What type of PR is this?

/kind bug

What this PR does / why we need it:

It seems like Kueue assumes that when a workload becomes suspended it will shut down and then become inactive. For RayJobs, this means .spec.suspend is set to true, the KubeRay operator deletes the cluster, sets .status.jobDeploymentStatus to Suspended, and then Kueue removes the reservation for the workload. However, when using MultiKueue, the KubeRay operator isn't in the loop in the manager cluster. This means the workload never becomes inactive after being preempted (given the definition of IsActive here) and so continues reserving quota in the cluster.

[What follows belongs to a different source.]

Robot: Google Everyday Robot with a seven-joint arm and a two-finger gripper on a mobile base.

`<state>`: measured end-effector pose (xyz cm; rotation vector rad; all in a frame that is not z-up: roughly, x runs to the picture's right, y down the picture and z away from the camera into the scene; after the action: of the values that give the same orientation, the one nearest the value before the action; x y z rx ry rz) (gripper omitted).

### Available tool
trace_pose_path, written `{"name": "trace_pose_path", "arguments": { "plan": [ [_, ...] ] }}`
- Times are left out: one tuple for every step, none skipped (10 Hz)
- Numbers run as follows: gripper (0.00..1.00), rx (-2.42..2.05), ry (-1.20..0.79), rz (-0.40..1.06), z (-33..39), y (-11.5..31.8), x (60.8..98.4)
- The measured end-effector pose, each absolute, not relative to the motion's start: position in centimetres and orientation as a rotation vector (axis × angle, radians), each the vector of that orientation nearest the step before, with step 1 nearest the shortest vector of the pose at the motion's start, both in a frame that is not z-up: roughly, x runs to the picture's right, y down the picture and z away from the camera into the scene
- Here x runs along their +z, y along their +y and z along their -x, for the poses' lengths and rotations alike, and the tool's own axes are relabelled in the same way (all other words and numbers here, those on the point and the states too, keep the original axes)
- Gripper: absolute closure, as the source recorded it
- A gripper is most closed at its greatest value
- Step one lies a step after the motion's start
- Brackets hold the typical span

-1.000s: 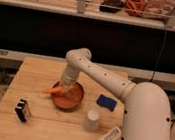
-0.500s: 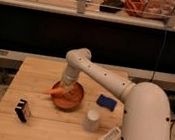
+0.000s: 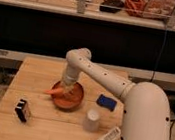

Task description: Place the pepper in the ceramic bowl

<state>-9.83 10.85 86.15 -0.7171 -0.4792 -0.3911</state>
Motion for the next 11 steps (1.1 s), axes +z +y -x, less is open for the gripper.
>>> {"name": "trace_pose_path", "arguments": {
  "plan": [
    [0.60,-0.391,-0.479,0.718,9.80,10.87,86.14],
    [0.60,-0.392,-0.478,0.720,9.77,10.88,86.14],
    [0.60,-0.393,-0.478,0.722,9.77,10.89,86.12],
    [0.60,-0.394,-0.477,0.723,9.74,10.91,86.11],
    [0.60,-0.394,-0.477,0.724,9.70,10.92,86.11],
    [0.59,-0.394,-0.476,0.726,9.64,10.93,86.11],
    [0.55,-0.394,-0.476,0.726,9.63,10.94,86.10],
    [0.53,-0.396,-0.473,0.733,9.53,11.00,86.06],
    [0.53,-0.397,-0.473,0.734,9.53,11.02,86.05],
    [0.53,-0.397,-0.473,0.733,9.53,11.02,86.05],
    [0.53,-0.397,-0.473,0.733,9.54,11.01,86.06]
  ]
}}
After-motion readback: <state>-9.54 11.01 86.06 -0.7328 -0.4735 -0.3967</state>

The same thing happens in any place where the workload is evicted in the manager cluster - the ones I'm aware of are preemption and waitForPodsReady, but there may be others.

Special notes for your reviewer:

I didn't add unit tests yet because I'm not very confident in this approach. I just wanted to check if this is the right approach and then I'll add unit tests

Does this PR introduce a user-facing change?

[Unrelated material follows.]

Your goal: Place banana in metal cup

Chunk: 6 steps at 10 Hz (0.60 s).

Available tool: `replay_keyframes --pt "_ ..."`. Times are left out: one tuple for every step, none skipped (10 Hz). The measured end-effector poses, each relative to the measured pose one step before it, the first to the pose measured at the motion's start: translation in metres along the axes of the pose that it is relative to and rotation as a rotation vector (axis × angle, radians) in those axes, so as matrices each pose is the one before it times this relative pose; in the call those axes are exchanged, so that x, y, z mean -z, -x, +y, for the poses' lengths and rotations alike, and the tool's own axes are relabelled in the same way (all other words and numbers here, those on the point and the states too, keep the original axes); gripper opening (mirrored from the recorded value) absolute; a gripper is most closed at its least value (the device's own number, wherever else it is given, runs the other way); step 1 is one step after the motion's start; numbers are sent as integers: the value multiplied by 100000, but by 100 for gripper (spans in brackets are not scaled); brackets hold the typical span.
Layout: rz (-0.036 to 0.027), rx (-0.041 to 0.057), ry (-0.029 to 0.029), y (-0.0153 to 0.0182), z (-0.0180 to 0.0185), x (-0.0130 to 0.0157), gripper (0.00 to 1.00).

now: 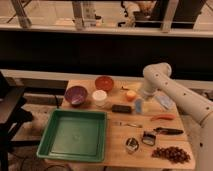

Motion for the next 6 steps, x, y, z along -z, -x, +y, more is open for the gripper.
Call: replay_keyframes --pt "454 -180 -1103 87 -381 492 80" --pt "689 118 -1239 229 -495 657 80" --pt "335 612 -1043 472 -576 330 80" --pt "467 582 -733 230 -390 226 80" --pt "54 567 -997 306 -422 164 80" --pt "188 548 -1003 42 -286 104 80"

Fixed preemption and waitForPodsReady for RayJobs when using MultiKueue.

k8s-ci-robot · 2025-09-11T02:01:00Z

[APPROVALNOTIFIER] This PR is NOT APPROVED

This pull-request has been approved by: eric-higgins-ai
Once this PR has been reviewed and has the lgtm label, please assign gabesaba for approval. For more information see the Code Review Process.

The full list of commands accepted by this bot can be found here.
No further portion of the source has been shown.